Poor oral hygiene can make things worse. “Good oral hygiene,” on the other hand, “has been recognised as a means to prevent airway infections in patients, especially in those over the age of 70.”

Simply, oral bacteria are easily inhaled into the respiratory tract, where they can trigger bacterial “superinfections” that may spur or intensify conditions such as pneumonia, acute respiratory distress syndrome (ARDS), and sepsis. In fact, 

it is common for respiratory viral infections to predispose patients to bacterial superinfections, leading to increased disease severity and mortality; for example, during the influenza pandemic in 1918, where the primary cause of death was not from the virus itself but from bacterial superinfections. The same was apparent in the 2009 H1N1 influenza pandemic, where again bacterial superinfections were the primary cause of death as opposed to the virus itself.

Notably, the pre-existing conditions that raise the risk of COVID complications are also associated with bacterial imbalance in the mouth. 

Because of such connections, the authors recommend maintaining or improving hygiene as a preventive measure during a COVID-19 infection.

This not only jibes with earlier research highlighting the mouth/lung health link but also studies like the one we recently told you about, in which oral rinses were found to be helpful in reducing viral transmission.

One new study in the Journal of Korean Medical Science confirmed that chlorhexidine in particular – a powerful antimicrobial rinse – may be effective against COVID-19 specifically, at least in the short term. 

In this study, we have shown that the SARS-CoV-2 viral load is consistently high in the saliva; it was relatively higher than that in the oropharynx during the early stage of COVID-19. This finding suggests that SARS-CoV-2 might be secreted from the salivary gland rather than the nasopharynx.
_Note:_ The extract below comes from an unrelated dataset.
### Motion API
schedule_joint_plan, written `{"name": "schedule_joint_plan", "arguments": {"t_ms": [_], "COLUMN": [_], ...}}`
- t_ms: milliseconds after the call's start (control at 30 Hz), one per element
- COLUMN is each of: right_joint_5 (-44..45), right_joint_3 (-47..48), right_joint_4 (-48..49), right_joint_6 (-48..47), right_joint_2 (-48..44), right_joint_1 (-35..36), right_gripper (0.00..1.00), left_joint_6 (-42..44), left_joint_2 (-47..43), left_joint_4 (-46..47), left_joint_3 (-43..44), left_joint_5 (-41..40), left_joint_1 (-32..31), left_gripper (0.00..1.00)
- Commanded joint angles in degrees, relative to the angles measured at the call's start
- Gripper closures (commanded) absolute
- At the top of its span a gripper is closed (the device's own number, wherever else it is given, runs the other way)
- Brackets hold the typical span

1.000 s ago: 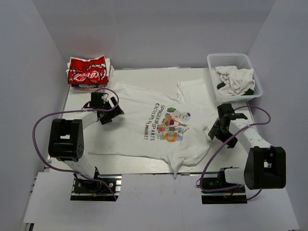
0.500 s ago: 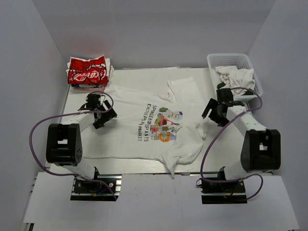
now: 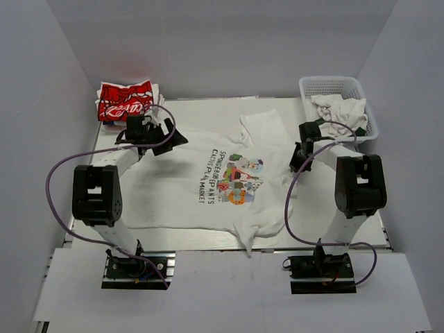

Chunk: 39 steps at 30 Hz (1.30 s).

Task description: Fold and stack the t-shirts

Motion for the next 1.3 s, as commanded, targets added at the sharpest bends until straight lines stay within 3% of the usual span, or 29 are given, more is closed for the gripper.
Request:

Chlorhexidine mouthwash was effective in reducing the SARS-CoV-2 viral load in the saliva for a short-term period.

There’s a lot yet to learn about COVID-19, but so much of the research that’s been done on prevention and protection just continues to put you on a path you’re pretty familiar with, where a healthy tooth/body connection may be your first – and best – line of defense against all kinds of chronic conditions and infections.